[Source data]
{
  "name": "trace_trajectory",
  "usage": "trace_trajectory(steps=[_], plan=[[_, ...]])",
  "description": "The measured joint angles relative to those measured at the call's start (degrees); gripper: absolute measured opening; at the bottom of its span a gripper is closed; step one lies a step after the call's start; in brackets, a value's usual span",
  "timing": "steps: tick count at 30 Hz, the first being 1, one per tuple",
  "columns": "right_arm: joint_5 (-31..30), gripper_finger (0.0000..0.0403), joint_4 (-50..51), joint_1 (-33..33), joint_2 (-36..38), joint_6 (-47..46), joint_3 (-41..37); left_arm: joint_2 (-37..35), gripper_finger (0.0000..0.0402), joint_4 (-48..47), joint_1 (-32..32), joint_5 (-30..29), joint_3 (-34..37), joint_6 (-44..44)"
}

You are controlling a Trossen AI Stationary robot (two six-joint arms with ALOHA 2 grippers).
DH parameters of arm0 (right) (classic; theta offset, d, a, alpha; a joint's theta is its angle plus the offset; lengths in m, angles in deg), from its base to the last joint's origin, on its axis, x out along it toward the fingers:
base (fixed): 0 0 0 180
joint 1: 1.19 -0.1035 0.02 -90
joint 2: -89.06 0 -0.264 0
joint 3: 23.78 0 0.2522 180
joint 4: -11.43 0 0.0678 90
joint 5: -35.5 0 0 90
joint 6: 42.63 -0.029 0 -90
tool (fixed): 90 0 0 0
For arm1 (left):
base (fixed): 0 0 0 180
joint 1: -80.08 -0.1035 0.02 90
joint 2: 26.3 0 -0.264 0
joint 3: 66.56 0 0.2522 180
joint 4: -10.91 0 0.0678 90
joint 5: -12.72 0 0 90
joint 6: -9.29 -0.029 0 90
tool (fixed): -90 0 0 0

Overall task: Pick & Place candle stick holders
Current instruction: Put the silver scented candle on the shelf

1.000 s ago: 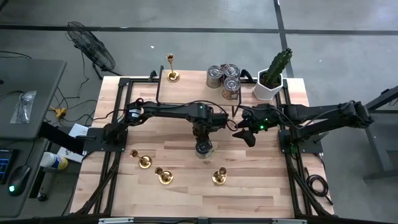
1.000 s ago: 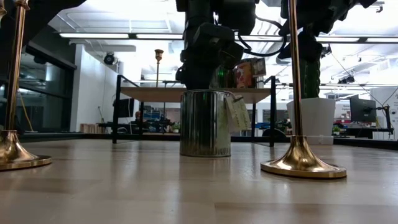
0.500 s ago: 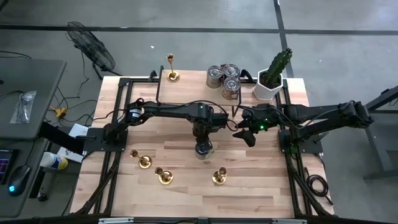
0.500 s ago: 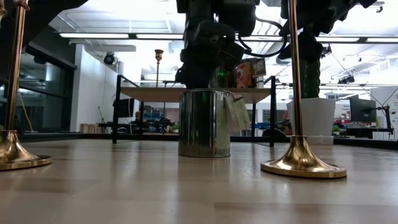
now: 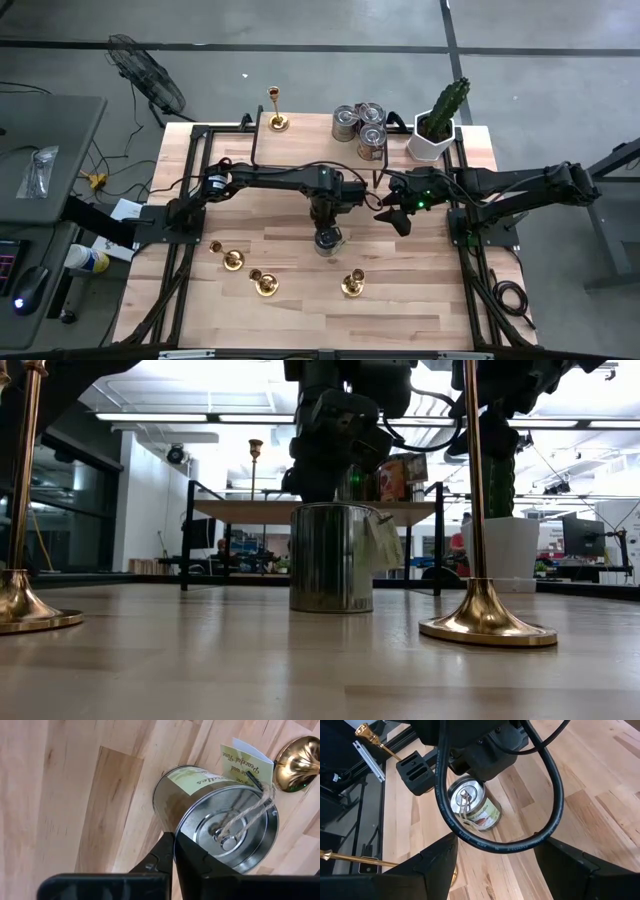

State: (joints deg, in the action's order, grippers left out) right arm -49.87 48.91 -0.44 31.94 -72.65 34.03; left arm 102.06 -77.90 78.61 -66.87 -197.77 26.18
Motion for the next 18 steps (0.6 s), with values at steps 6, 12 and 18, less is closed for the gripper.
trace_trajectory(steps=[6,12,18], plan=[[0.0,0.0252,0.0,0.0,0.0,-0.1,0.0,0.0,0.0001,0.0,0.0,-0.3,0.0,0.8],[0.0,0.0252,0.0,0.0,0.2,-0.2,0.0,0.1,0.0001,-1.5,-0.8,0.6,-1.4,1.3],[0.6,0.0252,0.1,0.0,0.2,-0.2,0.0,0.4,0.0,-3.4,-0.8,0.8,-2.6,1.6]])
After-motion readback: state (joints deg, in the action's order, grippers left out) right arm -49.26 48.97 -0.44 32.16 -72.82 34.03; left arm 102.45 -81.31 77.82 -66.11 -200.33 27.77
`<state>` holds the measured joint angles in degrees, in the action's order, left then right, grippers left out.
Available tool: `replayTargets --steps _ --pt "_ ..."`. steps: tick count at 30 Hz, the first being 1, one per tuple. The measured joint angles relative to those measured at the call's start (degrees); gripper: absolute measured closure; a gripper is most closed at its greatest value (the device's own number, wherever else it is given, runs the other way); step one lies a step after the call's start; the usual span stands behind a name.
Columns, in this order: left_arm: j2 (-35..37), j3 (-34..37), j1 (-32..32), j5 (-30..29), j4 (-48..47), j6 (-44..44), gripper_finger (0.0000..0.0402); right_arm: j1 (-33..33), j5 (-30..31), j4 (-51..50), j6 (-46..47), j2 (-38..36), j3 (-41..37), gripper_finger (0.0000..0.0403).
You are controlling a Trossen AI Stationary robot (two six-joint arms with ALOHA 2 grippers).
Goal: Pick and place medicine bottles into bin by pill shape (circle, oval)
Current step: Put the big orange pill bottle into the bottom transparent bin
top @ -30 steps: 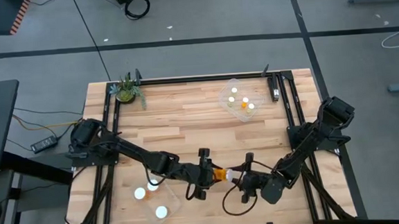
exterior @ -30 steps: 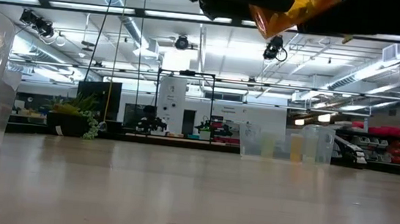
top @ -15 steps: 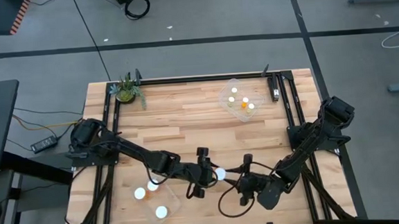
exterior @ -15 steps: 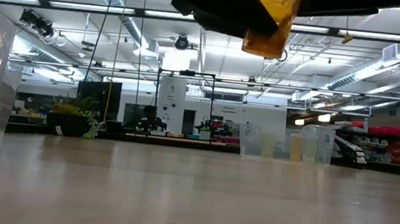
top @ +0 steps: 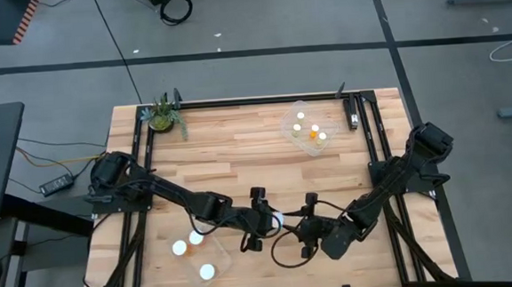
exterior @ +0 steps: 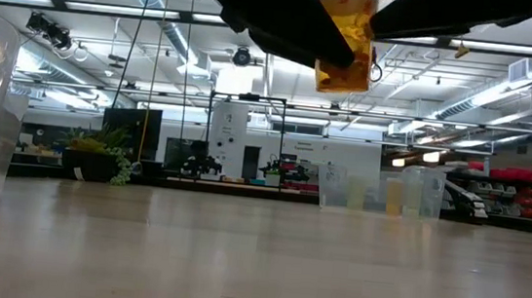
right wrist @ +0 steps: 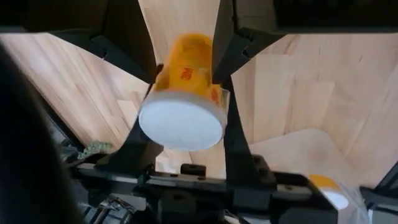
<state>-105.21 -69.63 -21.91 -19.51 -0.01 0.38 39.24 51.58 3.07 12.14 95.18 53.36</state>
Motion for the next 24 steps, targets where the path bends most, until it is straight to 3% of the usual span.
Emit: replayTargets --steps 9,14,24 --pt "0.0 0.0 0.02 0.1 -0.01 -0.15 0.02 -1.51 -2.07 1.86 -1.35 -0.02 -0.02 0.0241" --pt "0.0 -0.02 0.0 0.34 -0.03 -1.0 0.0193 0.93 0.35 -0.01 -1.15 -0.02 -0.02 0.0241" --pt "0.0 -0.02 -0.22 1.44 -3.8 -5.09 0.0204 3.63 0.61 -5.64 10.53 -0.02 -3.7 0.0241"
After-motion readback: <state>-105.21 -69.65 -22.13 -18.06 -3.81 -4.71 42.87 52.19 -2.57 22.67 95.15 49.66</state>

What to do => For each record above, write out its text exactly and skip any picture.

Solution to this problem =>
{
  "name": "trace_trajectory",
  "usage": "trace_trajectory(steps=[_], plan=[[_, ...]])",
  "description": "The measured joint angles relative to those measured at the call's start (degrees); gripper: absolute measured opening; at the bottom of its span a gripper is closed; step one lies a step after the call's start; in brackets, a value's usual span",
  "timing": "steps: tick count at 30 Hz, the first being 1, one per tuple",
  "columns": "right_arm: joint_5 (-31..30), gripper_finger (0.0000..0.0403), joint_4 (-50..51), joint_1 (-33..33), joint_2 (-36..38), joint_6 (-47..46), joint_3 (-41..37); left_arm: joint_2 (-37..35), gripper_finger (0.0000..0.0402), joint_4 (-48..47), joint_1 (-32..32), joint_5 (-30..29), joint_3 (-34..37), joint_6 (-44..44)"
}

You are controlling a Trossen AI Stationary robot (two six-joint arms with ALOHA 2 grippers).
DH parameters of arm0 (right) (classic; theta offset, d, a, alpha; a joint's theta is its angle plus the offset; lengths in m, angles in deg), from its base to the last joint's origin, on its axis, x out along it toward the fingers:
base (fixed): 0 0 0 180
joint 1: 1.19 -0.1035 0.02 -90
joint 2: -89.06 0 -0.264 0
joint 3: 23.78 0 0.2522 180
joint 4: -11.43 0 0.0678 90
joint 5: -35.5 0 0 90
joint 6: 42.63 -0.029 0 -90
tool (fixed): 90 0 0 0
For arm1 (left):
base (fixed): 0 0 0 180
joint 1: -80.08 -0.1035 0.02 90
joint 2: 26.3 0 -0.264 0
joint 3: 66.56 0 0.2522 180
joint 4: -10.91 0 0.0678 90
joint 5: -12.72 0 0 90
joint 6: -9.29 -0.029 0 90
tool (fixed): -90 0 0 0

Overall task: Pick & Place candle stick holders
Current instruction: Put the silver scented candle on the shelf

1.000 s ago: 
1.000 s ago: 
0.500 s ago: 
0.500 s ago: 
now: 

State: (joints deg, in the action's order, grippers left out) right arm -49.87 48.91 -0.44 31.94 -72.65 34.03; left arm 102.06 -77.90 78.61 -66.87 -197.77 26.18
Motion for the next 18 steps (0.6 s), with values at steps 6, 12 and 18, less is closed for the gripper.
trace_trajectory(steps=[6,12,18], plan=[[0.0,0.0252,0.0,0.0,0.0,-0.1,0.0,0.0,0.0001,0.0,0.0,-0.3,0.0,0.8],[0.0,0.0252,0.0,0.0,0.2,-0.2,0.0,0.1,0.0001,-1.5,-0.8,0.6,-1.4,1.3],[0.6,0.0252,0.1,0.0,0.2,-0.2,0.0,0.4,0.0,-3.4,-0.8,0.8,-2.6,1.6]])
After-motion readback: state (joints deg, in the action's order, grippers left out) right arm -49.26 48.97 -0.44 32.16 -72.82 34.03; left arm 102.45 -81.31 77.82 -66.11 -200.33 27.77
`<state>` holds the measured joint angles in degrees, in the action's order, left then right, grippers left out.
Available tool: `replayTargets --steps _ --pt "_ ..."`. steps: tick count at 30 Hz, the first being 1, one per tuple. The measured joint angles relative to those measured at the call's start (degrees); gripper: absolute measured closure; a gripper is most closed at its greatest value (the device's own number, wherever else it is given, runs the other way); step one lies a step after the call's start; the usual span stands behind a name.
Columns, in this order: left_arm: j2 (-35..37), j3 (-34..37), j1 (-32..32), j5 (-30..29), j4 (-48..47), j6 (-44..44), gripper_finger (0.0000..0.0402); right_arm: j1 (-33..33), j5 (-30..31), j4 (-51..50), j6 (-46..47), j2 (-38..36), j3 (-41..37), gripper_finger (0.0000..0.0403).
You are controlling a Trossen AI Stationary robot (two six-joint arms with ALOHA 2 grippers).
Goal: Pick and place medicine bottles into bin by pill shape (circle, oval)
Current step: Put the big orange pill bottle into the bottom transparent bin
top @ -30 steps: 
exterior @ -30 steps: 
top @ -15 steps: 
exterior @ -15 steps: 
top @ +0 steps: 
exterior @ +0 steps: 
right wrist @ +0 steps: 
<state>-105.21 -69.63 -21.91 -19.51 -0.01 0.38 39.24 51.58 3.07 12.14 95.18 53.36</state>
Motion for the next 24 steps, targets where the path bends most, until it is straight to 3% of the usual span.
Emit: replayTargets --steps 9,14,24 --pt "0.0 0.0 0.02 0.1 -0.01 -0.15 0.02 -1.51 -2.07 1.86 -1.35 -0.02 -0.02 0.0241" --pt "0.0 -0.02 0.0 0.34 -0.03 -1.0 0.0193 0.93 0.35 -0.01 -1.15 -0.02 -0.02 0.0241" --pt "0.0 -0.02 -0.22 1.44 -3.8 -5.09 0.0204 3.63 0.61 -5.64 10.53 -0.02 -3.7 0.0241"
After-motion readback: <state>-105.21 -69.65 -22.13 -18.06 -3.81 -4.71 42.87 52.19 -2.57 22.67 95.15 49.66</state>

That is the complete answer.